Presentation Abstract

Abstract Number: 906
Presentation Title: Gas1 and Kif27 genes are strongly up-regulated biomarkers of Hedgehog inhibition (PF-04449913) on leukemia stem cells in Phase I Acute Myeloid Leukemia and Chronic Myeloid Leukemia treated patients
Presentation Time: Sunday, Apr 01, 2012, 1:00 PM - 5:00 PM
Location: McCormick Place West (Hall F), Poster Section 34
Poster Section: 34
Poster Board Number: 17
Author Block: Viviana Guadagnuolo1, Cristina Papayannidis1, Ilaria Iacobucci1, Sandra Durante1, Carolina Terragna1, Emanuela Ottaviani1, Maria Chiara Abbenante1, Federica Cattina1, Simona Soverini1, Barbara Lama1, Lucia Toni1, Wendy Levin2, Rachel Courtney2, Carmen Baldazzi1, Antonio Curti1, Michele Baccarani1, Catriona Jamieson3, Jorge Cortes4, Vivian Oehler5, Karen McLachlan2, Todd VanArsdale2, Giovanni Martinelli1. 1University of Bologna, Bologna, Italy; 2Pfizer Oncology, San Diego, CA; 3University of California, San Diego, CA; 4M.D. Anderson Cancer Center, Houston, TX; 5Fred Hutchinson Cancer Research Center, Seattle, WA
Abstract Body: Hedgehog (Hh) pathway activation contributes to leukemia development and growth, and that targeted pathway inhibition is likely to offer an efficient therapeutic opportunity. PF-04449913, a Hh pathway inhibitor, is a new selective and potent inhibitor of leukemia self-renewal and is currently being evaluated in phase I clinical trials.
In order to identify new potential clinical biomarkers for the PF-04449913, we studied CD34+ leukemia stem cell population (LSC) collected before and after 28 days treatment in a phase I dose escalation protocol (Clinical Trial Gov. NTC00953758) enrolling selected hematological malignancies. This experimental clinical trial enrolled Myelofibrosis (MF), MDS, blastic phases CML, chronic myelomonocytic leukemia (CMML) and AML patients (pts). We were able to collect and separate highly purified (98%) bone marrow CD34+ cells from 5 AML, 1 MF and 2 CML pts by immunomagnetic separation, and analysed them for gene expression profile using Affimetrix HG-U133 Plus 2.0 platform.
1197 genes were differentially expressed between CD34+ cells collected before and after 28 days of PF-04449913 dose finding oral therapy. Clustering of their expression profiles showed that mostly genes differentially expressed are mainly related to Hh signaling,this providing further evidences that PF-04449913 really therapeutically targets the Hh pathway.

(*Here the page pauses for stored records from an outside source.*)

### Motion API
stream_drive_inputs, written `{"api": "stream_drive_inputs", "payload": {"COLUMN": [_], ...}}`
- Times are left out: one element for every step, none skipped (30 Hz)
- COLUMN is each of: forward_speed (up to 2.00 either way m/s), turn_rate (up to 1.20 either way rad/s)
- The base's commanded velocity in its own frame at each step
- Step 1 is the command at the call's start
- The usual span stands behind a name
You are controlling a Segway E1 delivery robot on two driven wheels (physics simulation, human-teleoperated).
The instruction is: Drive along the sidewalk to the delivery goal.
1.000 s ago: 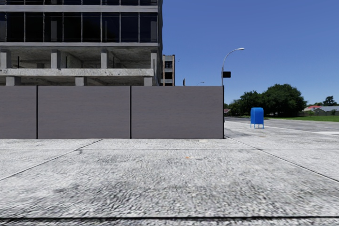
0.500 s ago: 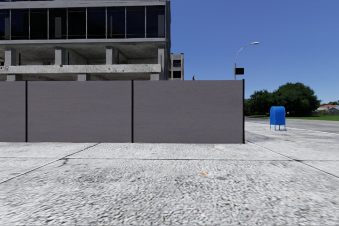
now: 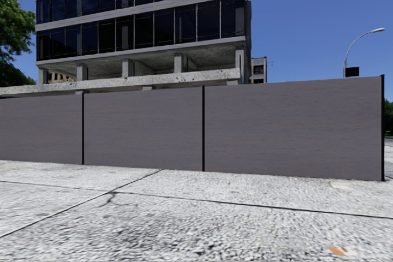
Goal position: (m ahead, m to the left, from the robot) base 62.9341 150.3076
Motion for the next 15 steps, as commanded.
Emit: {"api": "stream_drive_inputs", "payload": {"forward_speed": [1.47, 1.47, 1.47, 1.47, 1.47, 1.47, 1.47, 1.47, 1.47, 1.47, 1.47, 1.47, 1.47, 1.47, 1.47], "turn_rate": [0.63, 0.63, 0.63, 0.63, 0.63, 0.63, 0.63, 0.63, 0.63, 0.63, 0.63, 0.63, 0.63, 0.63, 0.63]}}
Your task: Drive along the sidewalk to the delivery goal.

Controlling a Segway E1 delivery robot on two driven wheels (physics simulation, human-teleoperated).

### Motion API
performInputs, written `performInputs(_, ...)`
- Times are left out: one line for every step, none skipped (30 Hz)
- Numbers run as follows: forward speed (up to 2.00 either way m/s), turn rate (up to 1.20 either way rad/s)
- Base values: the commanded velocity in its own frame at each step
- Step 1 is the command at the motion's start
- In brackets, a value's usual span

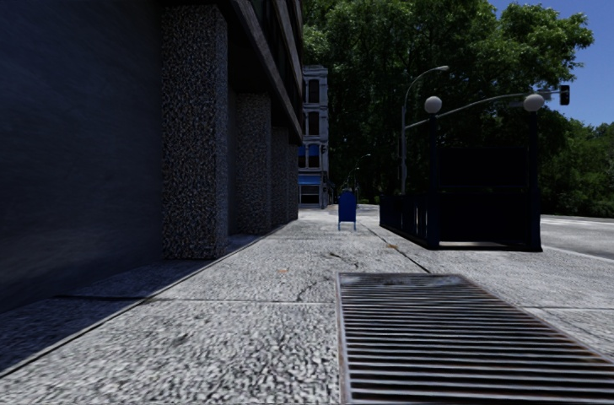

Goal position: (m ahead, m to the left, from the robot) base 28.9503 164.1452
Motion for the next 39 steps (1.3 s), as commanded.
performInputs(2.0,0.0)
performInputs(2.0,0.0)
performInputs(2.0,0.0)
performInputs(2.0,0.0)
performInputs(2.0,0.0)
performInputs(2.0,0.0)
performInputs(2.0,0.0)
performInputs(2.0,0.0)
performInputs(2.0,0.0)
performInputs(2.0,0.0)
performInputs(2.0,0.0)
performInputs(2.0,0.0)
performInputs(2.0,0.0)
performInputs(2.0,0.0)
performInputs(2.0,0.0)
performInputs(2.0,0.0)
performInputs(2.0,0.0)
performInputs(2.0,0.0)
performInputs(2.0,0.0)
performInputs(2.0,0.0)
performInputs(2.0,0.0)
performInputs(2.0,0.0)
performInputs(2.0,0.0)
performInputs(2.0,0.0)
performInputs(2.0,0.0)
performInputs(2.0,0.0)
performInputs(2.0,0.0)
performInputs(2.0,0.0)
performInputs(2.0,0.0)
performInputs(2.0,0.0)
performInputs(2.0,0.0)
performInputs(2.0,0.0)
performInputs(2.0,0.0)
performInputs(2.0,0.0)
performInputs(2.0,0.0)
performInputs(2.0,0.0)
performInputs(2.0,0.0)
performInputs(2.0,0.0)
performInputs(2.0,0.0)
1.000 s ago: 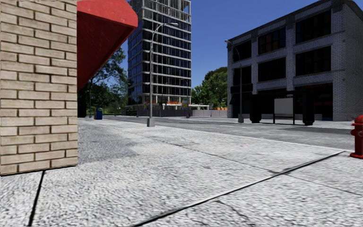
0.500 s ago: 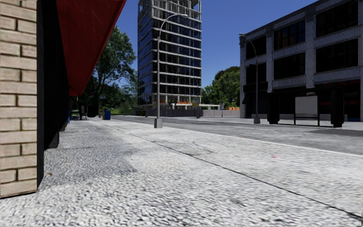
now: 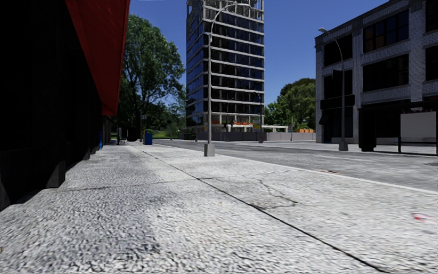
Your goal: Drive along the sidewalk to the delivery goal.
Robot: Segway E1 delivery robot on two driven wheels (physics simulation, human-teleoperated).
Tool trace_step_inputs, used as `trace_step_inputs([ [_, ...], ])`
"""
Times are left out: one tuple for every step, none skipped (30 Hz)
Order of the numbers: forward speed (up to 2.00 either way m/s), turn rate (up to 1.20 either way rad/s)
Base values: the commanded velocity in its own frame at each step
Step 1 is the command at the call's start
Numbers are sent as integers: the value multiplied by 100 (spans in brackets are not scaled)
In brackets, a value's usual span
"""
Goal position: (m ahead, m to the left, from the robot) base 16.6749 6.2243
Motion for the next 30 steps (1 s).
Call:
trace_step_inputs([
  [200,38],
  [200,38],
  [200,38],
  [200,38],
  [200,38],
  [200,38],
  [200,38],
  [200,38],
  [200,38],
  [200,38],
  [200,38],
  [200,38],
  [200,38],
  [200,38],
  [200,38],
  [200,38],
  [200,38],
  [200,38],
  [200,38],
  [200,38],
  [200,38],
  [200,38],
  [200,38],
  [200,38],
  [200,38],
  [200,38],
  [200,38],
  [200,38],
  [200,38],
  [200,38],
])
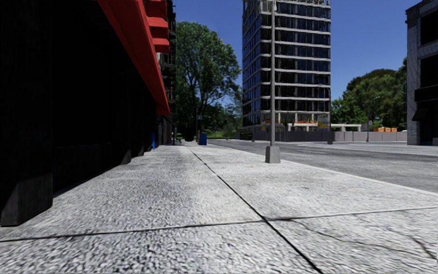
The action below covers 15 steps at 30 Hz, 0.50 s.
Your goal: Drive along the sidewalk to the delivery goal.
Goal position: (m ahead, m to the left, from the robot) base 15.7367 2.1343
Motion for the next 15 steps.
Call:
trace_step_inputs([
  [200,38],
  [200,38],
  [200,38],
  [200,38],
  [200,38],
  [200,38],
  [200,38],
  [200,38],
  [200,36],
  [200,36],
  [200,28],
  [200,21],
  [200,0],
  [200,0],
  [200,0],
])
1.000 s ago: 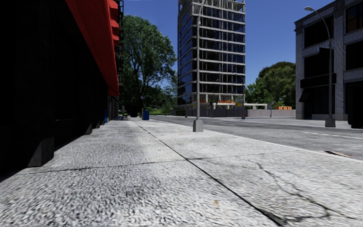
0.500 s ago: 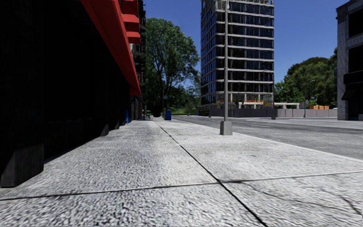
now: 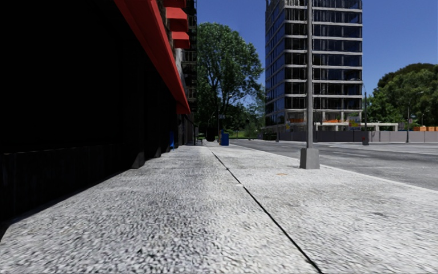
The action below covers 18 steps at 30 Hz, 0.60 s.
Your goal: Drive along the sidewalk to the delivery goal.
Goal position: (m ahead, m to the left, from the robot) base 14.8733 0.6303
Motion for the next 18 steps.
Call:
trace_step_inputs([
  [200,0],
  [200,0],
  [200,0],
  [200,0],
  [200,0],
  [200,0],
  [200,0],
  [200,0],
  [200,0],
  [200,0],
  [200,0],
  [200,0],
  [200,0],
  [200,0],
  [200,0],
  [200,0],
  [200,0],
  [200,0],
])
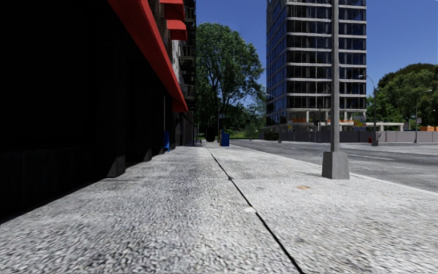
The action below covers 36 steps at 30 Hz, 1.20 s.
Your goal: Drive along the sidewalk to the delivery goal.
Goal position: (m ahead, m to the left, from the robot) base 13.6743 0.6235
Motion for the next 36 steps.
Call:
trace_step_inputs([
  [200,0],
  [200,0],
  [200,0],
  [200,0],
  [200,0],
  [200,0],
  [200,0],
  [200,0],
  [200,0],
  [200,0],
  [200,0],
  [200,0],
  [200,0],
  [200,0],
  [200,0],
  [200,0],
  [200,0],
  [200,0],
  [200,0],
  [200,0],
  [200,0],
  [200,0],
  [200,0],
  [200,0],
  [200,0],
  [200,0],
  [200,0],
  [200,0],
  [200,0],
  [200,0],
  [200,0],
  [200,0],
  [200,0],
  [200,0],
  [200,0],
  [200,0],
])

Regarding genes involved in Hh signaling pathway, Gas1 and Kif27 were strongly upregulated (fold change 1.0947 and 1.12757 respectively; p-value 0.01 and 0.02 respectively) in CD34+ LSC after 28 days exposure to PF-04449913 as compared to baseline, suggesting these two genes have potential as new biomarkers of activity.
GAS-1 is a Sonic Hedgehog (Shh)-binding protein; it acts to sequester Shh and inhibit the Shh signalling pathway. Kif27 mainly acts as a negative regulator in the Hh signaling pathway, and inhibits the transcriptional activator activity of Gli1 by inhibiting its nuclear translocation.
Other genes were differentially expressed after ‘ex- vivo’ treatment with PF-04449913 as compared to baseline: we observed a down regulation of Bcl2 (fold change -1.03004), ABCA2 (fold change -1.08966), LEF1 (fold change -1.28457), Gli1 (fold change -1.0775), Smo (fold change -1.07702), and an upregulation of Gli2 (fold change 1.08191).
Conclusions: This data demonstrates that PF-04449913 specifically targets the Hh Pathway in CD34+ cells, suggesting that Hh inhibition may impair leukemia stem cell maintenance. In addition, we identify several new potential biomarkers (e.g. Gas1 and KIF27). Taken together, these data may be useful for pts selection strategies and subsequent eradication of the LSC.
Acknowledgments: Work supported by Pfizer, European LeukemiaNet, FIRB 2006, AIRC, AIL, COFIN, University of Bologna and BolognAIL.